Supplied information ::
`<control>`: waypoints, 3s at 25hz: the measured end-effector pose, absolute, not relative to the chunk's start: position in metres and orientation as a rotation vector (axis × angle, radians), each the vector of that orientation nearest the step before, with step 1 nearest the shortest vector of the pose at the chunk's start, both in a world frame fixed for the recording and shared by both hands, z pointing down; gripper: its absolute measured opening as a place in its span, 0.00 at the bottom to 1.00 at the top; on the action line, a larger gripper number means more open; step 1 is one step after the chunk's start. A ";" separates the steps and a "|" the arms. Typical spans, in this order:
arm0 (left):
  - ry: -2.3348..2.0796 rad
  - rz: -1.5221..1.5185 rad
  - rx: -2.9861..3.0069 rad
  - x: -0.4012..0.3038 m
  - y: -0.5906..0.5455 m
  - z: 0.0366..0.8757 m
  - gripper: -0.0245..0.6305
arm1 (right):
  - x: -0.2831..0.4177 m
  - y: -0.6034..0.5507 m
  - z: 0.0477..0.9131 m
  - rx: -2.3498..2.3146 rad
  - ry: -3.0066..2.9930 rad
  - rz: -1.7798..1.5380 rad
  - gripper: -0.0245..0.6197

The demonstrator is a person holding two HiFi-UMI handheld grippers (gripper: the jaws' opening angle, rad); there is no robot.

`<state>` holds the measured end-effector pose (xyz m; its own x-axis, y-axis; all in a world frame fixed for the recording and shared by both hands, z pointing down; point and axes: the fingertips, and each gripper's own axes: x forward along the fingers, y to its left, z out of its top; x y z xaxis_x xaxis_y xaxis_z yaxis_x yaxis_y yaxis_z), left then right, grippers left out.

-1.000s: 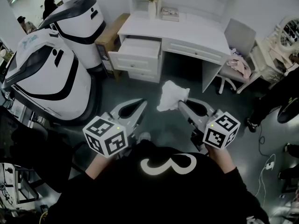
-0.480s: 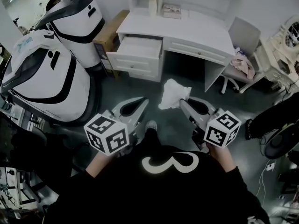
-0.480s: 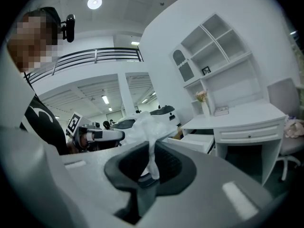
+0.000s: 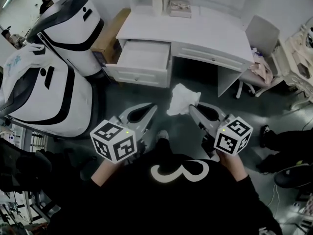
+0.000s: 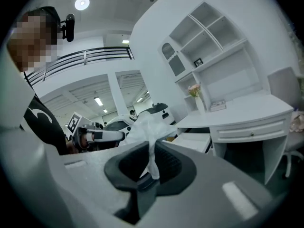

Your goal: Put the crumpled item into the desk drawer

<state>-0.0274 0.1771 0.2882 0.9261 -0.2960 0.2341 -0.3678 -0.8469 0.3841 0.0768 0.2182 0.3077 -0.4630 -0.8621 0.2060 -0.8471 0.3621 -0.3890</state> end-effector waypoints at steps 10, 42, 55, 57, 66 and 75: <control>-0.487 0.287 2.582 0.016 0.028 0.317 0.05 | 0.120 0.073 0.337 -1.619 2.559 -0.851 0.10; -0.716 0.316 2.423 0.020 -0.186 0.368 0.05 | 0.125 -0.172 0.393 -1.462 2.783 -1.037 0.10; -0.879 0.327 2.269 0.000 -0.261 0.412 0.05 | 0.108 -0.260 0.452 -1.366 2.902 -1.203 0.10; -0.894 0.330 2.251 -0.001 -0.268 0.418 0.05 | 0.107 -0.270 0.462 -1.366 2.927 -1.212 0.10; -0.944 0.347 2.175 -0.008 -0.285 0.442 0.05 | 0.101 -0.297 0.511 -1.335 3.003 -1.322 0.10; -0.979 0.360 2.112 -0.020 -0.298 0.465 0.05 | 0.099 -0.311 0.561 -1.338 3.049 -1.456 0.10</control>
<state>-0.0196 -0.2984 0.4646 0.6651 -0.5281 0.5281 -0.7444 -0.4120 0.5255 0.0987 -0.3106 0.5611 -0.6260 -0.3914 0.6745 -0.7706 0.4431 -0.4581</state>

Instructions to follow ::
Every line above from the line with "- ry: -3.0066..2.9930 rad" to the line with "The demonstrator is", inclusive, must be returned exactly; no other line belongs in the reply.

Output for this task ::
  - ry: -3.0066..2.9930 rad
  - rz: -1.7798..1.5380 rad
  - gripper: -0.0245..0.6197

The demonstrator is a person holding two HiFi-UMI handheld grippers (gripper: the jaws' opening angle, rad); there is no robot.

With the answer given, the exercise is complete.